Ia mencengkram rambut Nayla dan menariknya hingga wajah mereka nyaris bertemu.
“Aku. Inginkan. Kau.”
Leonard membuka celananya. Nayla nyaris tak sempat bernapas ketika Leonard memaksanya berlutut, menuntunnya untuk membuka mulut. Ia melakukannya—tanpa ragu, tanpa malu. Isapan Nayla dipenuhi emosi: kesal, lapar, terbakar.
“Dalam mulutmu… aku merasa pulang.”
Leonard menarik tubuh Nayla ke pangkuan, dan dengan sekali dorong, menancapkan dirinya dalam. Nayla memekik, tapi Leonard menutup mulutnya dengan tangannya sendiri.
“Jangan berisik. Biarkan sopir dengar suara getar jok, tapi tidak desahanmu. Itu milikku.”

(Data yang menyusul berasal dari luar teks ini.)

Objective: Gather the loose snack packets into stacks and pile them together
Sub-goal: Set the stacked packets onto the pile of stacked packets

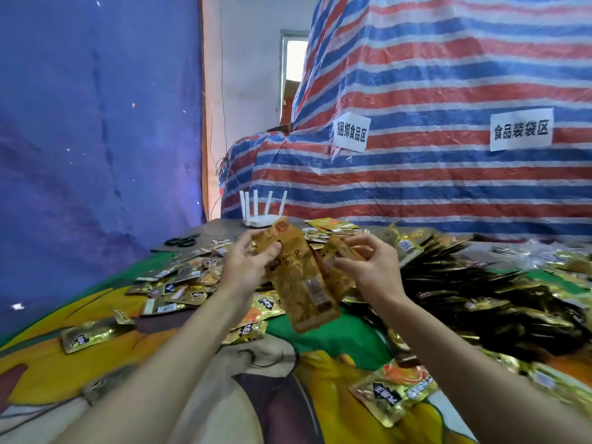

Setiap hentakan keras, cepat, penuh klaim. Leonard mencengkram pinggang Nayla, lalu memiringkan tubuhnya agar bisa mendorong lebih dalam dari sudut yang membuat Nayla bergetar hebat.
“Siapa yang punya tubuh ini, ha?”
“Tuan… Tuan… milikku... semua milik Tuan!”
“Bilang lagi!”
“AKU MILIK TUAN! TUBUHKU MILIK TUAN!”
Leonard mencium leher Nayla, menggigitnya, menandainya. Nayla datang lebih dulu—keras, mencakar bahu Leonard, punggungnya melengkung, tubuhnya kejang, tapi Leonard tidak berhenti.
Ia membalik tubuh Nayla, menarik tangannya ke belakang, dan kembali menghujamnya dari belakang, seperti binatang.
Nayla menangis dan tertawa dalam waktu bersamaan.
“Kenapa… kenapa terasa… lebih dari seks?”
Leonard membisik di telinganya, kali ini suaranya berat.
“Karena ini bukan lagi permainan. Aku tidak sekadar ingin miliki tubuhmu. Aku ingin rusak kau dari dalam, biar tak ada ruang untuk siapa pun selain aku.”
Ledakan terakhir datang dengan hentakan brutal—Leonard menumpahkan seluruh gairahnya di dalam tubuh Nayla, dan untuk sesaat, waktu berhenti.
Mobil masih melaju.
Tirai masih tertutup.
Tapi dunia mereka hanya dua tubuh berkeringat, berlumuran rasa sakit, gairah, dan… ketergantungan.
Beberapa menit kemudian, dalam diam, Leonard memeluk Nayla dari belakang, menyandarkan dagunya di bahu wanita itu.
Dan pelan-pelan, ia berbisik:
“Kau tidak akan pernah jadi milik orang lain. Bahkan setelah kontrak selesai.”